BEGIN INPUT DATA

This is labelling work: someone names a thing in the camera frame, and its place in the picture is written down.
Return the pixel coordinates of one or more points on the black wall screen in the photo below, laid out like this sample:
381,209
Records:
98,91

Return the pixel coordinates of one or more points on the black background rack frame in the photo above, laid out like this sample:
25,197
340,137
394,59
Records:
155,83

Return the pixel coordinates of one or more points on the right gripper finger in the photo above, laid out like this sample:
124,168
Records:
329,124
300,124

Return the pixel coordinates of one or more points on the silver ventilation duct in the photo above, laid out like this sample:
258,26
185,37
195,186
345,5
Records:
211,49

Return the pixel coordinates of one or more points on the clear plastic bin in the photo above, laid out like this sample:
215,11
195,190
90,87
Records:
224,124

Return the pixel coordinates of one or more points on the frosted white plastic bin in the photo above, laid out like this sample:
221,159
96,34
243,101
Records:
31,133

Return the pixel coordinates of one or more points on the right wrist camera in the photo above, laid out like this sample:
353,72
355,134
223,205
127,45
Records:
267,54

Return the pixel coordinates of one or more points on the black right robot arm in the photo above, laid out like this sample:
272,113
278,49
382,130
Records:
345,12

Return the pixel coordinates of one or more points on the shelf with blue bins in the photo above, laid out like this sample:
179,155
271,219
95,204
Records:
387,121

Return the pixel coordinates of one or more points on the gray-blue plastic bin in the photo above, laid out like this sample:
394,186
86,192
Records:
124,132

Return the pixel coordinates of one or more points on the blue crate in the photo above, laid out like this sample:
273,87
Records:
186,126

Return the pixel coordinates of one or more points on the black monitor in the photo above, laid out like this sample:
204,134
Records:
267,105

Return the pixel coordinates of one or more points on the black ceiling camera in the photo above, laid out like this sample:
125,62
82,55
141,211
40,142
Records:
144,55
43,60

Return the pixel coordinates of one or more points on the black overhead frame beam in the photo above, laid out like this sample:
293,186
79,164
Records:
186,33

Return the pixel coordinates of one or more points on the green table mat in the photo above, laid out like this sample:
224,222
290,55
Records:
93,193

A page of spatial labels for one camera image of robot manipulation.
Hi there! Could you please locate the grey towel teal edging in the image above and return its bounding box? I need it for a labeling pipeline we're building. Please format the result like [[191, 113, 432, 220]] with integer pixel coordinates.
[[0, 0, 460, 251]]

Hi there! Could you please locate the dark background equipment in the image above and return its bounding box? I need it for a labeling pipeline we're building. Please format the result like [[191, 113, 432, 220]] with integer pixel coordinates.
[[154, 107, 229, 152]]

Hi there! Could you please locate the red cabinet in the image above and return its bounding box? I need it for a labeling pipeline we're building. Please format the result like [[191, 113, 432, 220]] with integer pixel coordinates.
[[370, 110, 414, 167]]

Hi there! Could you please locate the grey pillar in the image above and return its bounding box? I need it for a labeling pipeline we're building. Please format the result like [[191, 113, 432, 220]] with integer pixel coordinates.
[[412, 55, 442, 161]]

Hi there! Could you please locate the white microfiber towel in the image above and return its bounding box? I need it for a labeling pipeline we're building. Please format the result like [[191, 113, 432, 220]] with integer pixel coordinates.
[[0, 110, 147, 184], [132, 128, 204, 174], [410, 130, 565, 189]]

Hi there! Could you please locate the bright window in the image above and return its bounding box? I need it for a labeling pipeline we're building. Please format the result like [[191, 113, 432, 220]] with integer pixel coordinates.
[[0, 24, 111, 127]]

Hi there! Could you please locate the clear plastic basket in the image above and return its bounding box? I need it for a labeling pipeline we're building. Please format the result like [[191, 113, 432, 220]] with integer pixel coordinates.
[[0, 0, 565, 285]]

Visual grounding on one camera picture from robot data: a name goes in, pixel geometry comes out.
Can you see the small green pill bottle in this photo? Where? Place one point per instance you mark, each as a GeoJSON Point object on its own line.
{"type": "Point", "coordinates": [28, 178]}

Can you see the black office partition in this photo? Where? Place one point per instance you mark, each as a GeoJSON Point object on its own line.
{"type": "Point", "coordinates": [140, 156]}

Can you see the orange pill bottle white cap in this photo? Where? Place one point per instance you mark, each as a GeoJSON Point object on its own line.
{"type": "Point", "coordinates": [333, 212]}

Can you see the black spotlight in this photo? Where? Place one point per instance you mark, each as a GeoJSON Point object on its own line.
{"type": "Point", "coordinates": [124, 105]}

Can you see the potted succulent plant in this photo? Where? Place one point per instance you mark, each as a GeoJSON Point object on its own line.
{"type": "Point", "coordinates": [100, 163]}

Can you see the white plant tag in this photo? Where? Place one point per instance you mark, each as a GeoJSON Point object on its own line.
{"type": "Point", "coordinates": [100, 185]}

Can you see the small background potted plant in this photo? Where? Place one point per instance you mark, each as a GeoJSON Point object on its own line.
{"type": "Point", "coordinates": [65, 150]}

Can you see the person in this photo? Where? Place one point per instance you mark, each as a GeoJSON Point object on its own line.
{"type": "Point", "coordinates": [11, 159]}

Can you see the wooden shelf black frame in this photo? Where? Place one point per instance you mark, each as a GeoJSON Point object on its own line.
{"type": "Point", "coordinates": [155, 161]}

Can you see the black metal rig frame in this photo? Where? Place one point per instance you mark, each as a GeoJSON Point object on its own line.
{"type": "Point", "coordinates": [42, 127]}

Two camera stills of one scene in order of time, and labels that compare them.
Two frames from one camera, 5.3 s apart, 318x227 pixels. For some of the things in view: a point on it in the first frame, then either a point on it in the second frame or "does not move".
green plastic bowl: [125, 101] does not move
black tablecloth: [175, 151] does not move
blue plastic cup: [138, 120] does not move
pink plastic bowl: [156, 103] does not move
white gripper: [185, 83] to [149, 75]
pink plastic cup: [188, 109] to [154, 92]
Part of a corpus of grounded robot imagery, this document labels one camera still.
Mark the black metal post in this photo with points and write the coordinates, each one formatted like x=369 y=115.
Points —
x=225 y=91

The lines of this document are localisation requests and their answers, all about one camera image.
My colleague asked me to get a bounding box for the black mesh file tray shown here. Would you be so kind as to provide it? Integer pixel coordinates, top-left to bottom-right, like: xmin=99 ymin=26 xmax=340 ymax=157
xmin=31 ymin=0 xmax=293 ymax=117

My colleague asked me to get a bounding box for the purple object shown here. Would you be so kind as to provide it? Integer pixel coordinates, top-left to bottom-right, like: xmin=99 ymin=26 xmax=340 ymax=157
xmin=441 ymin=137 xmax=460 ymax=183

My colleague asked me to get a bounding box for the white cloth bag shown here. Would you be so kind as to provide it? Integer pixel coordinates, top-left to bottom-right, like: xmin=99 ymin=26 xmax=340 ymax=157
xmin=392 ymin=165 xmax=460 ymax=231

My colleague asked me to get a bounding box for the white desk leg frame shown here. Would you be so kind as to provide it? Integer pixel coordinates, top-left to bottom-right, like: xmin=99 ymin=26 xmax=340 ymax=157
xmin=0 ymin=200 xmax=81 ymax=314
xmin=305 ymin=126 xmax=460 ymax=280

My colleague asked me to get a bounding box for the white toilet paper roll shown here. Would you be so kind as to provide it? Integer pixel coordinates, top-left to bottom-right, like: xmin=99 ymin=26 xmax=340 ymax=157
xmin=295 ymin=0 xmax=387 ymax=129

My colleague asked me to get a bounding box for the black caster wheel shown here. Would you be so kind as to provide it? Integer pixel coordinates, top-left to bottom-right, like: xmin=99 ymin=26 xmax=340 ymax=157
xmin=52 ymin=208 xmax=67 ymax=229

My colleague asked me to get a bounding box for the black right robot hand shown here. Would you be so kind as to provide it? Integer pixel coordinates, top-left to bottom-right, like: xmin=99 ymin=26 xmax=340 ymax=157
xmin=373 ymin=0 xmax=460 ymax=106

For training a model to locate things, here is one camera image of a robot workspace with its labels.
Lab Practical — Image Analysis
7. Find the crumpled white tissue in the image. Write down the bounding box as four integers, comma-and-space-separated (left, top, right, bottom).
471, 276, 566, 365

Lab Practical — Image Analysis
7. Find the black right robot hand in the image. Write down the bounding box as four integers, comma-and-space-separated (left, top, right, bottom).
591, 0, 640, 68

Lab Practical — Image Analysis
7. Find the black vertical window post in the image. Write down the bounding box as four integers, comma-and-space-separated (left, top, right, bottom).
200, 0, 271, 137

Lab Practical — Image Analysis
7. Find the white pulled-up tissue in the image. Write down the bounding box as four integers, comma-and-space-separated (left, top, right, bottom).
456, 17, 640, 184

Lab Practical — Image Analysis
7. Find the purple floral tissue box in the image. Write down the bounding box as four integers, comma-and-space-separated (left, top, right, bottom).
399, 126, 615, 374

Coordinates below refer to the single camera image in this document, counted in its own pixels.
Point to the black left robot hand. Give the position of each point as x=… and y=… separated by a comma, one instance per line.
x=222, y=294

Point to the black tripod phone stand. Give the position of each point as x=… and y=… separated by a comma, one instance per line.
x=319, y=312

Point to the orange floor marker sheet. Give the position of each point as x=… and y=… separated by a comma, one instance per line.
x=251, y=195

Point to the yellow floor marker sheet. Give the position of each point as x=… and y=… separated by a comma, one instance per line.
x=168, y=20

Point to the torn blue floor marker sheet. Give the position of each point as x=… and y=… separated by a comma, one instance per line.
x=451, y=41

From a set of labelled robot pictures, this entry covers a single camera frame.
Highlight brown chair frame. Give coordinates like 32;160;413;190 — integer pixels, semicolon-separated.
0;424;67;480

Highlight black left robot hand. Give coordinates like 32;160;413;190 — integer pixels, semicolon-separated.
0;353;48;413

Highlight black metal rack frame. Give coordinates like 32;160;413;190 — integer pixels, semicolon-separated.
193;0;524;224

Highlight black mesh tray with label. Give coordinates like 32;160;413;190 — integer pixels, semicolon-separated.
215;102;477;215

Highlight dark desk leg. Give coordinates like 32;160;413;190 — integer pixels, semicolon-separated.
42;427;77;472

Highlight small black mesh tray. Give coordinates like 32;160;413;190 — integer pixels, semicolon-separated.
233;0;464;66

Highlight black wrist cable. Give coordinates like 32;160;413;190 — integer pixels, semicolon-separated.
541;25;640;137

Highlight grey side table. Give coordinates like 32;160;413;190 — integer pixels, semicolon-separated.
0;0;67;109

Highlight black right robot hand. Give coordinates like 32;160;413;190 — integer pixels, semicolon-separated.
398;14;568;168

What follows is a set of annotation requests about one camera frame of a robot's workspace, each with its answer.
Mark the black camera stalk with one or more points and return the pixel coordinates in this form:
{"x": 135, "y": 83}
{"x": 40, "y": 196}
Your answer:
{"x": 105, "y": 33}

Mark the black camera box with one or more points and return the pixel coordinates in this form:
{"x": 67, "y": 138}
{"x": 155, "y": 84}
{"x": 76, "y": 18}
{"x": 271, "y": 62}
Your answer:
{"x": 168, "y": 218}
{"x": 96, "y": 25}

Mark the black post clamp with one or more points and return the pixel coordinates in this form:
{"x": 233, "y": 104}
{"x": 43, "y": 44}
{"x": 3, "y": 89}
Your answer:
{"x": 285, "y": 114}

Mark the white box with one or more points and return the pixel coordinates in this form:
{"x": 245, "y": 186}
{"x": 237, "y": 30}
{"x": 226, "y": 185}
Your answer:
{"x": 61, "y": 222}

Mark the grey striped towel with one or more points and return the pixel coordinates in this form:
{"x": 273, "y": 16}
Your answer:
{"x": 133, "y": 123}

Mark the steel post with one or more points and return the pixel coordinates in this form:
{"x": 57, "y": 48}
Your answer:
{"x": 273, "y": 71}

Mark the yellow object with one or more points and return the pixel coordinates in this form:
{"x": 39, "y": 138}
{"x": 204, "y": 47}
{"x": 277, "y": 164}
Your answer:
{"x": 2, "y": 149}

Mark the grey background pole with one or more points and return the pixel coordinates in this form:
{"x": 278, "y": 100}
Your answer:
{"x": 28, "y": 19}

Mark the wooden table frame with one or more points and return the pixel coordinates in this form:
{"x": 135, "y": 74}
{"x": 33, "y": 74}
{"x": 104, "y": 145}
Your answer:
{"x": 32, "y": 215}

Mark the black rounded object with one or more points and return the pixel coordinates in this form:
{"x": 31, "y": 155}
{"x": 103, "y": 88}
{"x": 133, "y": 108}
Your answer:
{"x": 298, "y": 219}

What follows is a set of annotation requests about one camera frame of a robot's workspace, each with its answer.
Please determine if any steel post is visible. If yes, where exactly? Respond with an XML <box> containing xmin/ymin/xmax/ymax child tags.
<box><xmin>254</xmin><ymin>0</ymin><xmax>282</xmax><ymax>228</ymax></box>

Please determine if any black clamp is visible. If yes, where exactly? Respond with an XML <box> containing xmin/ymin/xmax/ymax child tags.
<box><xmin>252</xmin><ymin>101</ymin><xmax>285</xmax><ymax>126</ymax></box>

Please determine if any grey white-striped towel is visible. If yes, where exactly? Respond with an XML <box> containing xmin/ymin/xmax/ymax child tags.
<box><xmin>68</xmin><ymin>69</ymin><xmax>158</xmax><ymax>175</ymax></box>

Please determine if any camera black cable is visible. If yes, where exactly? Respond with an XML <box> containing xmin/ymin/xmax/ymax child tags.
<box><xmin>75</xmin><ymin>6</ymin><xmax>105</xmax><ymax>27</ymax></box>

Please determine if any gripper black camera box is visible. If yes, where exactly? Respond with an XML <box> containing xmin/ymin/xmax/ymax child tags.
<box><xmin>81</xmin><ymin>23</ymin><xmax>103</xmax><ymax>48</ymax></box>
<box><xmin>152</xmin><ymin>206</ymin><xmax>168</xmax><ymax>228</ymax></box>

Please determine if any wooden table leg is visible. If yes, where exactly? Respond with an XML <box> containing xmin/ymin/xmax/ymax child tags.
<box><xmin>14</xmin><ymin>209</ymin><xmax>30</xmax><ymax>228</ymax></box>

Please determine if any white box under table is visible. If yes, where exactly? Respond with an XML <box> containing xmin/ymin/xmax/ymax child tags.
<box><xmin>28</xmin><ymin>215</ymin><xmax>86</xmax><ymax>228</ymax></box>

END INPUT DATA

**TASK INSTRUCTIONS:** Go through the records above and copy every line holding the word "labels".

**REPLY TO THE TASK:**
A page of spatial labels for one camera image of robot manipulation.
Two camera stills of one scene in order of time, and labels that compare them.
Part of a corpus of grounded robot imagery, this document labels one camera still.
For training a model to locate things, here is one camera image of a robot workspace with its labels.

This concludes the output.